## Work task
Please take the records that follow and repeat exactly the lines starting with the line with "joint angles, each" and going on through the line with "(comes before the".
■ ■ ■ ■
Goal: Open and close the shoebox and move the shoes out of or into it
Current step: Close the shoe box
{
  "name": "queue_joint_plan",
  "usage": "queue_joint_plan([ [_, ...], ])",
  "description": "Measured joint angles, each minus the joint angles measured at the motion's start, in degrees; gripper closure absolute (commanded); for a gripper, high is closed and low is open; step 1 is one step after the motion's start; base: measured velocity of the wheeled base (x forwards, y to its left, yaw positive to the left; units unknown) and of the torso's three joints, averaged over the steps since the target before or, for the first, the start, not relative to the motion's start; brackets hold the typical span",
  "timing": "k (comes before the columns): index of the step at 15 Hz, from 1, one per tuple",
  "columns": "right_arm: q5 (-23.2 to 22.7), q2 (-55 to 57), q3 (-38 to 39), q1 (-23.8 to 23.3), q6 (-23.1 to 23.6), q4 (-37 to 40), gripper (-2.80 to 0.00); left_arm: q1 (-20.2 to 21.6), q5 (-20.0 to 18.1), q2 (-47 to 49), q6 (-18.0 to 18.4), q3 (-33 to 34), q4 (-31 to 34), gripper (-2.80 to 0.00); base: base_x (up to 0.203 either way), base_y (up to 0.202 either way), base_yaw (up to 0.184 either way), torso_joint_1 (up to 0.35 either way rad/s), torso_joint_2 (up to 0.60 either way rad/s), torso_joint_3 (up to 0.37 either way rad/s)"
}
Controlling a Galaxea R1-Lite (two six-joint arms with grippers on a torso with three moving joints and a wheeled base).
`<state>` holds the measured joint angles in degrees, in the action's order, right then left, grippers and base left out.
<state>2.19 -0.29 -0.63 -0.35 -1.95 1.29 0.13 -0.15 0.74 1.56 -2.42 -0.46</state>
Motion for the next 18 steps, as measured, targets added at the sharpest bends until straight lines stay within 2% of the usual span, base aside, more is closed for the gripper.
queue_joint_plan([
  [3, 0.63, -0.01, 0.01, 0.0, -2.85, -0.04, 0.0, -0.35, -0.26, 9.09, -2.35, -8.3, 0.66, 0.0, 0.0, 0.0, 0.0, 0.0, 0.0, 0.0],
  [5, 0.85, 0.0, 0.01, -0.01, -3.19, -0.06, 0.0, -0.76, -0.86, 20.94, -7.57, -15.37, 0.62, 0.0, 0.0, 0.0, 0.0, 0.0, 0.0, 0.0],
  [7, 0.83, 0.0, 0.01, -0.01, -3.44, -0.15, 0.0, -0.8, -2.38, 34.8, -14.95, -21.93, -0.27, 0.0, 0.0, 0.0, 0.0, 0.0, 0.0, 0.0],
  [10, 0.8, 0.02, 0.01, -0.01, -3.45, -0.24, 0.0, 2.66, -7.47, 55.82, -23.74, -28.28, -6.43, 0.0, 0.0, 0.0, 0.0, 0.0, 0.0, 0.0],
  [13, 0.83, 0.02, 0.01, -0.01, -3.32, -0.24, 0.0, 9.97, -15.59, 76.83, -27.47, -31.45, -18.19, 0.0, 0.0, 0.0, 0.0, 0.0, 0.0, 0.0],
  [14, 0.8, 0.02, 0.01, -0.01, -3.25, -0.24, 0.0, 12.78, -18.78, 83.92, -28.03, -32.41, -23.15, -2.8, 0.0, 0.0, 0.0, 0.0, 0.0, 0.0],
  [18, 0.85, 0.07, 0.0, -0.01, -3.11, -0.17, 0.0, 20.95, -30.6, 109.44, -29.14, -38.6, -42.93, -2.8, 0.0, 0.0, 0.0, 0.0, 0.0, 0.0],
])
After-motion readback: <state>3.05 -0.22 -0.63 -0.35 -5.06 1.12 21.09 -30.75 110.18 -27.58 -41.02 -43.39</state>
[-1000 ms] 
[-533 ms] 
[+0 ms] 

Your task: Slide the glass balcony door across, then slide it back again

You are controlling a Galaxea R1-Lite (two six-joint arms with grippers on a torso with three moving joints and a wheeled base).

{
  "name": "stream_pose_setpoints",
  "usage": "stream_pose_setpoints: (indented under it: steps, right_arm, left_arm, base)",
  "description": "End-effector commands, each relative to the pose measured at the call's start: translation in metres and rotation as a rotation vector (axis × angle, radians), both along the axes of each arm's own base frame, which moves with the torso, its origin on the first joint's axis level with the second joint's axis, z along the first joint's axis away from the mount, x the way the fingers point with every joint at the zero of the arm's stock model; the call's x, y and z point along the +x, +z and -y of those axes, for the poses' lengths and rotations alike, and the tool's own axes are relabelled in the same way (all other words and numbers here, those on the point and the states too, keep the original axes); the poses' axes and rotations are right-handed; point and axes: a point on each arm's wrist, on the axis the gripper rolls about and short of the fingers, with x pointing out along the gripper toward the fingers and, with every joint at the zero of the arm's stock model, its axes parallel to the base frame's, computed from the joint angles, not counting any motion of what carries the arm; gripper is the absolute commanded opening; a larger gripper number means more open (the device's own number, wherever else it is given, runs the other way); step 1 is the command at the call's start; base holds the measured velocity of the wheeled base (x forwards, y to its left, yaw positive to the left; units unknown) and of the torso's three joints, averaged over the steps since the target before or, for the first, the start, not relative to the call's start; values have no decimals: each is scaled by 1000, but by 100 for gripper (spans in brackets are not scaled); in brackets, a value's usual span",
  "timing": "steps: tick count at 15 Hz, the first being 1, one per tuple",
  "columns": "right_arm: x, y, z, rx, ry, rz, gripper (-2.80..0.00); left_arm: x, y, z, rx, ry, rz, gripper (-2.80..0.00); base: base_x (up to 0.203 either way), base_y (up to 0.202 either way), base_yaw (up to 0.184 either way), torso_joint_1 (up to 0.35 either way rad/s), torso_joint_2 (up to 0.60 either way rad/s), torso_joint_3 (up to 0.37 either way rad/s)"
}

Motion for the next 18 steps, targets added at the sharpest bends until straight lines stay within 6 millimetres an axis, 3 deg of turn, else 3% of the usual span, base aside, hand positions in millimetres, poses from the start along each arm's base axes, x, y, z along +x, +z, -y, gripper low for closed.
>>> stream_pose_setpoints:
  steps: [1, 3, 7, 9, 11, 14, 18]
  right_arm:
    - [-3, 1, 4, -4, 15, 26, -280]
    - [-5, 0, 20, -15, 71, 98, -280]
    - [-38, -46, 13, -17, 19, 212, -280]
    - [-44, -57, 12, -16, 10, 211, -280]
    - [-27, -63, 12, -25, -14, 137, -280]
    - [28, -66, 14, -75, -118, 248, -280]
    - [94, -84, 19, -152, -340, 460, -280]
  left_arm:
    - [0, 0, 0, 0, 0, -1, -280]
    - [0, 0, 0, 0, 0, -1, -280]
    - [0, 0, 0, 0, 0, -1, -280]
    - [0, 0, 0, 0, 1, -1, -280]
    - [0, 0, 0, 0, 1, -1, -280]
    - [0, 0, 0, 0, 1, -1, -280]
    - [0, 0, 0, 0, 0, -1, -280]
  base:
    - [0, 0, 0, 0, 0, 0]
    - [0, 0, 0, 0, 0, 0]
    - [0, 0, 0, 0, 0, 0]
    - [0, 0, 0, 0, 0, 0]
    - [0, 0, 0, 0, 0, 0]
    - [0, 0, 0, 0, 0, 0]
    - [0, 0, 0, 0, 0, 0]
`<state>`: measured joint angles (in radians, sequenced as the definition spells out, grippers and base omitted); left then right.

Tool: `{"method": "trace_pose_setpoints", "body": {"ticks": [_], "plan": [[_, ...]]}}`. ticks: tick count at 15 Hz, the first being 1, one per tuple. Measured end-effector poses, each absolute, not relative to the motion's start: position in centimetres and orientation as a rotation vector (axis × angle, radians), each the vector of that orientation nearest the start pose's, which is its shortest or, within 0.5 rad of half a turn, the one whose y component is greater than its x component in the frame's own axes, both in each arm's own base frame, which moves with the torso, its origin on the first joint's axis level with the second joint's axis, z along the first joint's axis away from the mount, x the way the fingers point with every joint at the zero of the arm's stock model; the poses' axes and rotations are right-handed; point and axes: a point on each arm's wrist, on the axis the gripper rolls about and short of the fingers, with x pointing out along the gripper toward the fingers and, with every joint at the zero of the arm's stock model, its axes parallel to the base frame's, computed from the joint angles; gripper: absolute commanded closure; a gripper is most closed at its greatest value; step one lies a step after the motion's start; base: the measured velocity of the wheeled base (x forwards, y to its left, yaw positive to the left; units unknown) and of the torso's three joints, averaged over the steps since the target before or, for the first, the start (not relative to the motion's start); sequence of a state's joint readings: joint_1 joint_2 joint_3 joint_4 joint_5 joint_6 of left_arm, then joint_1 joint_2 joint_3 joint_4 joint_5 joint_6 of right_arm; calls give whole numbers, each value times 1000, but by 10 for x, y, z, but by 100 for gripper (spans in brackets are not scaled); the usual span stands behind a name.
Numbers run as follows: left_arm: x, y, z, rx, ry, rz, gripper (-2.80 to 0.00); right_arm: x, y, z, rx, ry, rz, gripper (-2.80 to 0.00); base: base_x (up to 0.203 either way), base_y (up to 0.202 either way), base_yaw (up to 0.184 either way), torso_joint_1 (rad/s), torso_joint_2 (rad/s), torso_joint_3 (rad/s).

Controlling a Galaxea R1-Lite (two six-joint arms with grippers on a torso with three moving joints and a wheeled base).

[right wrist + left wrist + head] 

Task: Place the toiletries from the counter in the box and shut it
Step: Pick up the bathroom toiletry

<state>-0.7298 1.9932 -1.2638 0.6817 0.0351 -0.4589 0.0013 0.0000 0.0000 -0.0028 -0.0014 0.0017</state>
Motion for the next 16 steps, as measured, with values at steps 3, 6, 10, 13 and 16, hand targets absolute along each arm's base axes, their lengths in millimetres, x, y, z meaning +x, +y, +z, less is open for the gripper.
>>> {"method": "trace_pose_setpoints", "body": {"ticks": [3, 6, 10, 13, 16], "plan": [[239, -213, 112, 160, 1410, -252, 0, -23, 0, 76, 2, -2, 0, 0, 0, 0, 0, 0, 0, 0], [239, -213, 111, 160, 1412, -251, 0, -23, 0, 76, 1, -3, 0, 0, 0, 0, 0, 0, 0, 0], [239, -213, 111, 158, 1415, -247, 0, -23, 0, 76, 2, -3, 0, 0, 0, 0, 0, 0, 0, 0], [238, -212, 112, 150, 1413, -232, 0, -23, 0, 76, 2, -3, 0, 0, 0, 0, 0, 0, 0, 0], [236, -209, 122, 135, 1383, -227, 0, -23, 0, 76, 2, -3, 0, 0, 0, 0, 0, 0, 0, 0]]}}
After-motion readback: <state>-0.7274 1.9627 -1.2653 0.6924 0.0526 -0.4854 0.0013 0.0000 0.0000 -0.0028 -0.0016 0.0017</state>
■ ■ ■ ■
## Response area
  "description": "Measured joint angles, each minus the joint angles measured at the motion's start, in degrees; gripper closure absolute (commanded); for a gripper, high is closed and low is open; step 1 is one step after the motion's start; base: measured velocity of the wheeled base (x forwards, y to its left, yaw positive to the left; units unknown) and of the torso's three joints, averaged over the steps since the target before or, for the first, the start, not relative to the motion's start; brackets hold the typical span",
  "timing": "k (comes before the columns): index of the step at 15 Hz, from 1, one per tuple",

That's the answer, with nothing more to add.